LATINISMI
I latinismi (o cultismi o parole dotte) sono vocaboli della lingua latina rimasti esclusi dall’uso parlato nel processo di formazione dell’italiano e delle altre lingue neolatine. Solo in un secondo momento queste parole sono state riprese da modelli scritti (ovvero per via colta, dotta) e via via immesse nella nuova lingua.
Nell’italiano contemporaneo queste parole o espressioni latine sono usate a volte nella loro forma originaria
Che ti è preso: un raptus?
un fondo [...] da 200 milioni di dollari ad hoc (= appositamente per questo scopo) per gli investimenti in agricoltura («Corriere della Sera»)
Sir Edmund Hillary scalò l’ Everest (assieme a Tenzing Norgay) soltanto nel 1953. Ergo (= quindi), il racconto era palesemente artefatto («Corriere della Sera»)
Altre volte sono state adattate almeno parzialmente ai suoni e alle desinenze della nostra lingua
esempio (dal latino exemplum)
esprimere (dal latino exprimere)
figlio (dal latino filium)
Sopravvivono nell’italiano contemporaneo anche alcuni latinismi di tipo sintattico, ovvero costrutti italiani favoriti dal modello latino. Tra questi:
– le proposizioni soggettive o oggettive implicite all’infinito con soggetto proprio (il modello è il costrutto latino dell’accusativo con l’infinito)
Ritengo essere questo il punto cruciale da affrontare
– costrutti ispirati all’ablativo assoluto latino
Le banche italiane – fiutata l’opportunità – hanno tenuto in allerta i loro gestori di patrimoni privati anche per questo agosto («La Repubblica»)
Altre volte il latinismo riguarda il significato di alcune parole, che recupera quello etimologico dando vita a un ➔calco semantico
attendere (= con il significato di ‘prestare attenzione’, come nel latino adtendere)
esigere (= con il significato di ‘riscuotere’, come nel latino exigere).
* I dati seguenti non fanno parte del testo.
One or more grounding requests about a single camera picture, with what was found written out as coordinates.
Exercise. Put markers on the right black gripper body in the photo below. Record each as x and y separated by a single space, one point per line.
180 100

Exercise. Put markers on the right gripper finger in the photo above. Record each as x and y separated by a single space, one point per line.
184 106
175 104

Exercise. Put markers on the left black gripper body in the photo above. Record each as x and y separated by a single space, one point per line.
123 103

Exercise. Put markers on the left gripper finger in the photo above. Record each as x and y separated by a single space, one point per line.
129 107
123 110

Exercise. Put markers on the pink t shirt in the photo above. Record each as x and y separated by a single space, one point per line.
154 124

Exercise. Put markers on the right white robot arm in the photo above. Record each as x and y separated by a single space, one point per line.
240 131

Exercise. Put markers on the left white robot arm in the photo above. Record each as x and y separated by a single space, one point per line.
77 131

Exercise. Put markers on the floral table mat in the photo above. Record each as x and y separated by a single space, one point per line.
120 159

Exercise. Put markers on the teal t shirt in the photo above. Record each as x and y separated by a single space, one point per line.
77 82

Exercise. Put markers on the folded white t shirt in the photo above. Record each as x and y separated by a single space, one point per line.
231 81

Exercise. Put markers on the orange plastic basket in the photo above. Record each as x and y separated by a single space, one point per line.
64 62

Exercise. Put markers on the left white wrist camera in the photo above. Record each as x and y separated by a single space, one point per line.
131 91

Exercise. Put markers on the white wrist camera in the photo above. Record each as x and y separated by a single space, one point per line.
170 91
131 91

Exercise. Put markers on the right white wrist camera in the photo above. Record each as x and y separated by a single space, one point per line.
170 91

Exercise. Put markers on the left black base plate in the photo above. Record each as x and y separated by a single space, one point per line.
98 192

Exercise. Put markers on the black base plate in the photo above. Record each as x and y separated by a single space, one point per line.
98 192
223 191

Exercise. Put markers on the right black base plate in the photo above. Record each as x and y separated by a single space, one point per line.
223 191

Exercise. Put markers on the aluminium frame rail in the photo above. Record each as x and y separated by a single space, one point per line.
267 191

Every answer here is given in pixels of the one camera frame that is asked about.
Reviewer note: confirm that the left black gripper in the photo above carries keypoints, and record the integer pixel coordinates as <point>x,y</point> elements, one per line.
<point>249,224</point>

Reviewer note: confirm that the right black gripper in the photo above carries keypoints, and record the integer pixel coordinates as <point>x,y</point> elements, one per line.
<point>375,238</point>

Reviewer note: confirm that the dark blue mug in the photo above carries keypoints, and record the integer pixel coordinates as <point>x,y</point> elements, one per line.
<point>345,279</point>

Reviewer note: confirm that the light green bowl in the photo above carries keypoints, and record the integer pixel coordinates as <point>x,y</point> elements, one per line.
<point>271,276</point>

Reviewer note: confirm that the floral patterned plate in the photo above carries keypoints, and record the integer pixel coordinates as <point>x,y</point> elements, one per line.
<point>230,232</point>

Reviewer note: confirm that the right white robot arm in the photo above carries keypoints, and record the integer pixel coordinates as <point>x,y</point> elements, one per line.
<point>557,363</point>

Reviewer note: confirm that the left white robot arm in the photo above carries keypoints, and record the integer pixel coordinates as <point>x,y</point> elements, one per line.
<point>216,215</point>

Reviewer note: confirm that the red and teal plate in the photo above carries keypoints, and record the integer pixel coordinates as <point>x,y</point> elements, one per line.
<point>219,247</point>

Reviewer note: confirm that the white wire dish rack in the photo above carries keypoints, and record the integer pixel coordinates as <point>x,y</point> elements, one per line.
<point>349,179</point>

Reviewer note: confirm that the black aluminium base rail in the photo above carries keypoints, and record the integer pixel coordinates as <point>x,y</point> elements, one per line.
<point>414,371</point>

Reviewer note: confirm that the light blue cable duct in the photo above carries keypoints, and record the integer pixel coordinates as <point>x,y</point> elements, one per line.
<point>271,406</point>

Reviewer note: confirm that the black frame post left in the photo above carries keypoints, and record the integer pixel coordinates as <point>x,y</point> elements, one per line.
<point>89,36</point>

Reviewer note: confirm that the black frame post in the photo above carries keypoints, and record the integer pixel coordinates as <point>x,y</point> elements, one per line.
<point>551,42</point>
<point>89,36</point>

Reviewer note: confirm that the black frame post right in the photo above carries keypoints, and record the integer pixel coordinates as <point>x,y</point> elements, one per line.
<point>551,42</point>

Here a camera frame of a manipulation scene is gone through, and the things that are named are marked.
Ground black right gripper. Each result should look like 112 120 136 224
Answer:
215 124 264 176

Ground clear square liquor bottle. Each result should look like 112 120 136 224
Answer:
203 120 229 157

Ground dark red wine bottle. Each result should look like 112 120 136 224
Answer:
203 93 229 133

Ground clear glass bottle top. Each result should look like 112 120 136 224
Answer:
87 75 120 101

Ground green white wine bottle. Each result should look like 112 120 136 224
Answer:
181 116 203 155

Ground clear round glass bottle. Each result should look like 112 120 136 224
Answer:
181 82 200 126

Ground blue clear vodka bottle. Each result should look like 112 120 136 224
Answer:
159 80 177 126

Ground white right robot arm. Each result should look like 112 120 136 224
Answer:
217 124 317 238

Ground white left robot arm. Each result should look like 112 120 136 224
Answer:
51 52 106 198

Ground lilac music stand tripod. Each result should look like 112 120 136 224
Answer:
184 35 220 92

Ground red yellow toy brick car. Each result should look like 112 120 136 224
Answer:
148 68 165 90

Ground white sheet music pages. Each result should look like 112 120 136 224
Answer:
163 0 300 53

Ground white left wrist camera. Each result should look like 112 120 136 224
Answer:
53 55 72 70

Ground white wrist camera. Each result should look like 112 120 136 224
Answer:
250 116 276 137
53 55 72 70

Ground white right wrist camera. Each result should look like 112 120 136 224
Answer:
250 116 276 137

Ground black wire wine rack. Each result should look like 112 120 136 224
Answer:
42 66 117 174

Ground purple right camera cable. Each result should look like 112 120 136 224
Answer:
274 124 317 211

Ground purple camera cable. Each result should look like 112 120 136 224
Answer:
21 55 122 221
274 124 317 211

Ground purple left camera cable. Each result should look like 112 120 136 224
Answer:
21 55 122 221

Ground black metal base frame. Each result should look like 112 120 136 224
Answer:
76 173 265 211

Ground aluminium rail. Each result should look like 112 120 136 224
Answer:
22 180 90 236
Nei testi italiani antichi (specie in quelli quattro-cinquecenteschi) i latinismi sono molto abbondanti, come in questo esempio
Ivi era Adovardo e Lionardo Alberti, uomini umanissimi e molto discreti, a’ quali Lorenzo quasi in simili parole disse:
– Non vi potrei con parole monstrare quanto io desideri vedere Ricciardo Alberto nostro fratello, sí per compor seco alcune utilitati alla famiglia nostra, sí ancora per raccomandargli questi due miei figliuoli costí Battista e Carlo, e’ quali pur mi sono all’animo non piccolissimo incarco, non perch’io dubiti però in niuno loro bene, quanto gli fia possibile, Ricciardo non vi sia desto e diligente, ma pure e’ mi pesava non assettar prima questa a noi padri adiudicata soma, e spiacevami lasciare adrieto simile alcuna giusta e piatosa mia faccenda (L. B. Alberti, I libri della famiglia)
Già al primo sguardo, nel testo dell’Alberti colpiscono in particolar modo i latinismi che riguardano la veste grafica delle parole, come ad esempio monstrare per mostrare, seco (dal latino secum) per con sé, niuno (dal latino ne unum) per nessuno. Oltre alla grafia, si notano alcuni calchi semantici dal latino, come adiudicata (dal latino adiudicare) per assegnata o utilitati (dal latino utilitatem) nel significato di ‘interesse’. Ricalcano il latino anche l’uso di ivi (dal latino ibi) per lì e l’uso del verbo fieri in fia possibile. Il respiro stesso della complessa sintassi dell’autore ricalca quello dei classici latini assunti a modello della sua prosa.